I was supposed to be spending the day with my elder daughter, but I felt so ill in the morning, a feeling compounded by not enough sleep, that instead of catching the train I went back to bed with the thought I might catch a later one. Sleep was restless filled with dreams of me getting up to catch a train early enough to make it worthwhile making the journey.
As it happens I was awake early enough because someone rang the doorbell, but I was still far too tired and feeling far too ill to go and see my daughter. Instead, as there was nothing to eat in the house, I went for lunch with my other daughter.
We decided to start with a jug of mai tai. Oh dear, oh dear, it was not a good idea. I'd already taken a combination of aspirin and paracetamol and now with alcohol on top of that, I started to feel very strange, but not too bad whilst sitting down - a bit sort of not quite with it, with sleepiness lapping round the edges, but pleasant enough.
I had to do some shopping after the meal - don't forget, no food. This is where the trouble really started as by now I was very sleepy and unable to think of anything other than my desire to get to bed. I couldn't focus on anything with my head doing strange things as I wandered up and down the isles, not remembering what I wanted or why. I'd find myself standing in front of items for ten minutes or more, weighing up the benefits of different brands only to decide I couldn't decide.

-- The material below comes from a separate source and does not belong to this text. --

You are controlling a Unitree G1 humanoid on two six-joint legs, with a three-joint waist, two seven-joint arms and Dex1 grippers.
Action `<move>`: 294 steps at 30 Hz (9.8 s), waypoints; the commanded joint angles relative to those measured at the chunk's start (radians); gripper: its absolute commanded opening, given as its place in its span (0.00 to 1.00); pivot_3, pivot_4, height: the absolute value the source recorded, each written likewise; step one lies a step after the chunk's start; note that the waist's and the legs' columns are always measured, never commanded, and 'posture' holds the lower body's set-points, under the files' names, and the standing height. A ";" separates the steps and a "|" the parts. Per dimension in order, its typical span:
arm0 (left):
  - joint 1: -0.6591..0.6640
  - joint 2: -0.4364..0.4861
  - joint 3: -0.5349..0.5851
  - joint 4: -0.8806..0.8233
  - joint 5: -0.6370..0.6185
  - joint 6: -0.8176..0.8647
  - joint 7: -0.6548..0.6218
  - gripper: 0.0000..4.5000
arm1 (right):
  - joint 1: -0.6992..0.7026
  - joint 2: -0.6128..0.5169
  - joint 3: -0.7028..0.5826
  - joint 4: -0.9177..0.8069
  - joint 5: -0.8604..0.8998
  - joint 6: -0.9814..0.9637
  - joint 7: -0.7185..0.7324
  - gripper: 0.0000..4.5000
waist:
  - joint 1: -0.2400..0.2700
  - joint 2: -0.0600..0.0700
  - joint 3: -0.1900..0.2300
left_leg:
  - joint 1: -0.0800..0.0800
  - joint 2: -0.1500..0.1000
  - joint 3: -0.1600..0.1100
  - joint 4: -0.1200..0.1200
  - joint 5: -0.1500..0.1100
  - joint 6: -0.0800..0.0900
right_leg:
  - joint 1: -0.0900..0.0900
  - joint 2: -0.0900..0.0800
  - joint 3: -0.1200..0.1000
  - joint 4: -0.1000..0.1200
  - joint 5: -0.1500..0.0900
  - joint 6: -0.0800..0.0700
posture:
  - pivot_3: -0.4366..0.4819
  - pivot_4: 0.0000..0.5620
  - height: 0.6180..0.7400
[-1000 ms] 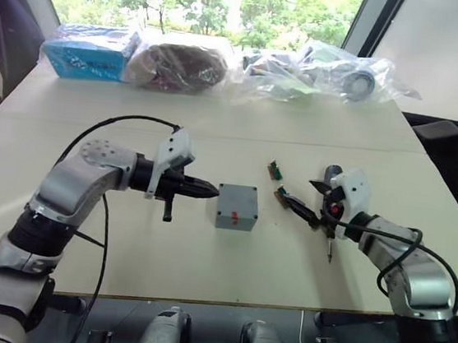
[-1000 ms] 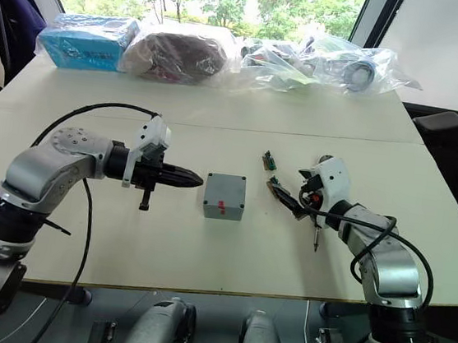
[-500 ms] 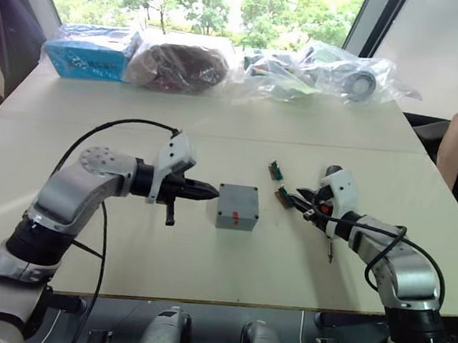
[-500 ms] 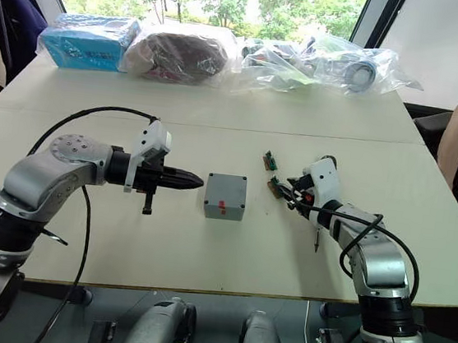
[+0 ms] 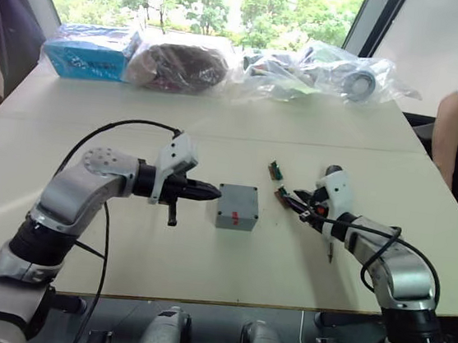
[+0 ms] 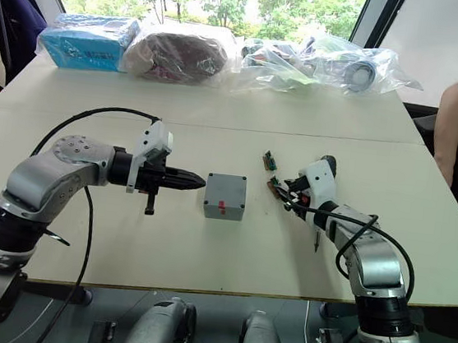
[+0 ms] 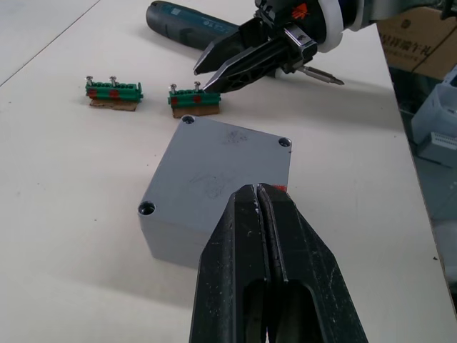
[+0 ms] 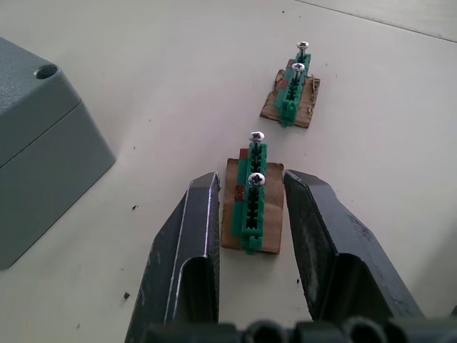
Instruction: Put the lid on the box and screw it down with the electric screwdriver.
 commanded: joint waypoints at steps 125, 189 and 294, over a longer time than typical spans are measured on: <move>-0.012 0.066 0.050 -0.038 -0.055 -0.001 -0.052 0.00 | -0.642 -0.467 0.109 0.386 0.461 0.949 -0.101 0.99 | -0.021 0.006 0.004 | -0.003 0.000 0.002 -0.001 0.000 0.001 | -0.003 -0.002 0.001 -0.001 0.000 0.000 | 0.48 0.27 1.00; -0.091 -0.030 -0.067 0.073 0.053 -0.045 0.014 0.00 | -0.123 0.317 -0.007 -0.328 0.136 -0.220 -0.165 0.40 | -0.022 0.010 0.007 | -0.015 -0.001 0.000 0.004 0.003 -0.001 | -0.015 0.004 0.002 0.004 0.009 0.010 | 0.48 0.27 1.00; -0.043 -0.119 -0.166 0.190 0.291 -0.207 -0.020 0.00 | 0.099 0.345 0.176 -0.012 -0.064 -0.260 -0.152 0.40 | -0.024 0.000 -0.031 | 0.021 0.003 -0.001 -0.006 -0.002 -0.001 | 0.014 0.002 0.001 0.000 -0.001 -0.002 | 0.48 0.27 1.00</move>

I stood in front of the array of vodkas for a long time, first picking up one bottle then another. I thought it would be a good idea to be able to mix myself a cocktail at home. Why? Why indeed. There certainly are a lot of vodkas to choose from, from different countries and of differing hues. Eventually, I chose the smallest bottle. It's still lying untouched on the kitchen floor. I don't want any of it.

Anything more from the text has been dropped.